Runbook — QuestDB WAL apply stall
Symptoms:
questdb_wal_apply_lag_secondsPrometheus metric is above 60s.- New dbt model materialization runs hang on INSERT.
- The QuestDB UI shows
WAL applied = Nis no longer advancing.
Root cause
A long-running query or external table lock has blocked the WAL
apply worker.

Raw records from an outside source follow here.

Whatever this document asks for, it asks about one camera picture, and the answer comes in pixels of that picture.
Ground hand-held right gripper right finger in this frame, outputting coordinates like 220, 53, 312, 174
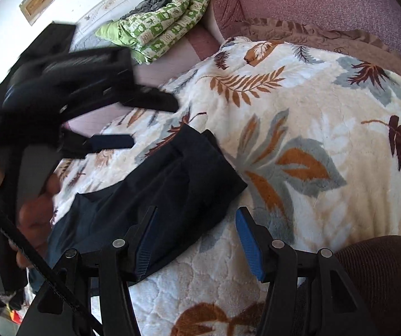
235, 207, 376, 336

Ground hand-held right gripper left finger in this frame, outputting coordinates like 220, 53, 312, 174
16, 206, 159, 336

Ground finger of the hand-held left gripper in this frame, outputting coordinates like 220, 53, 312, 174
59, 129, 135, 160
116, 83, 180, 114

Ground dark navy pants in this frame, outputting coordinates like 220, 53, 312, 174
29, 124, 249, 288

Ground person's left hand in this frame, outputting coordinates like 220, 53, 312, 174
0, 153, 61, 271

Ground green patterned quilt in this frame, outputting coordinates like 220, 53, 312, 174
94, 0, 212, 66

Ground mauve bed sheet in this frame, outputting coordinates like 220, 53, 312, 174
64, 25, 222, 138

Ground white patterned sheet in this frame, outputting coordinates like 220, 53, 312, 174
70, 0, 188, 54

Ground grey cloth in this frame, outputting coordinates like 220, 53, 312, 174
119, 0, 177, 20

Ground person's brown trouser leg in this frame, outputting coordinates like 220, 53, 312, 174
291, 234, 401, 336

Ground white leaf print fleece blanket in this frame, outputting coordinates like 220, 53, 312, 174
51, 37, 401, 336

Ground brown ruffled bed cover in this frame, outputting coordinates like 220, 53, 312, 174
221, 17, 401, 96

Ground black ribbed cable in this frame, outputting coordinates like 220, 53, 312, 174
0, 192, 103, 336

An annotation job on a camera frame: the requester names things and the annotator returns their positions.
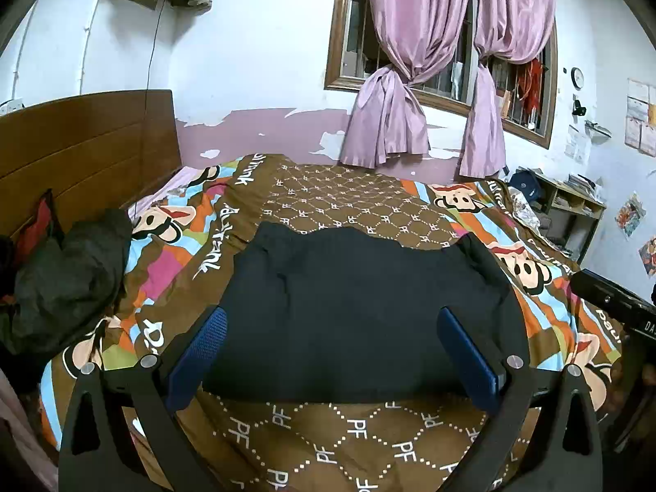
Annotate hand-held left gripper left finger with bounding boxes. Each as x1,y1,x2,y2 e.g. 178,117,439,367
59,306,229,492

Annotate dark navy padded jacket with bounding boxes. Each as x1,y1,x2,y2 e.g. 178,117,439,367
202,221,531,405

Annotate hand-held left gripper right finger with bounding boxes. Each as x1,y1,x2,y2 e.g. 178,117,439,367
440,307,604,492

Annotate red hanging cloth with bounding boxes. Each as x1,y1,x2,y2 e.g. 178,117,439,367
517,59,544,116

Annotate crinkled plastic bag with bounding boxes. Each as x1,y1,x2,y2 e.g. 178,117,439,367
506,187,545,232

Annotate printed cartoon blanket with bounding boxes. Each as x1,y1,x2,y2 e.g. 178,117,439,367
38,153,629,492

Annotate dark green clothes pile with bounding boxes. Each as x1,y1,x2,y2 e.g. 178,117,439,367
0,207,134,354

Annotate purple curtain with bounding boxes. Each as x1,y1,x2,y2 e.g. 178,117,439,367
458,0,557,178
339,0,475,169

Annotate colourful wall poster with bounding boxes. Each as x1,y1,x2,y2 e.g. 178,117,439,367
638,236,656,278
614,192,647,240

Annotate pink bed sheet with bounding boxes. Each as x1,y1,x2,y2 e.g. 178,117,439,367
122,166,207,212

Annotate wall calendar sheets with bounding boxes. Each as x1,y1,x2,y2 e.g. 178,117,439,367
624,79,656,157

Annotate wooden headboard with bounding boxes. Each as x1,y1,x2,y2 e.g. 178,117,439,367
0,89,182,239

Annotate wooden shelf unit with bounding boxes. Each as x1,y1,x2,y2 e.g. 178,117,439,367
512,168,607,262

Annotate white wall papers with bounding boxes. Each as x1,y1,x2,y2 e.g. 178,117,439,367
564,124,591,164

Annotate black cable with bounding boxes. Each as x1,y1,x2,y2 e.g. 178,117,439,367
143,0,166,94

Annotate red pillow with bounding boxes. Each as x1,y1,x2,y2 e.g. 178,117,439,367
10,189,65,267

The new QuestDB documentation explicitly warns:
"Non-partitioned tables cannot use WAL" — the AlphaSwarm custom
questdb_table materialization forces PARTITION BY DAY to
avoid the most common form, but mis-configured external tables
can still trip the apply loop.
Recovery
-
Identify the offending table from the Prometheus alert label:
{table="equities_minute_bars"} -
Suspend writers to that table:
alphaswarm ratelimit admin halt-pool questdb_writer:equities_minute_bars -
Resume the WAL apply loop:
ALTER TABLE equities_minute_bars RESUME WAL; -
Once the lag drops back below 5s, lift the writer halt:
alphaswarm ratelimit admin resume-pool questdb_writer:equities_minute_bars
Prevention
The Phase 2 alphaswarm/dagster/dagster.yaml reserves a per-table
questdb_writer:<table> pool with limit=1 so concurrent
writers to the same table are impossible. Verify that pool is
present + has limit=1.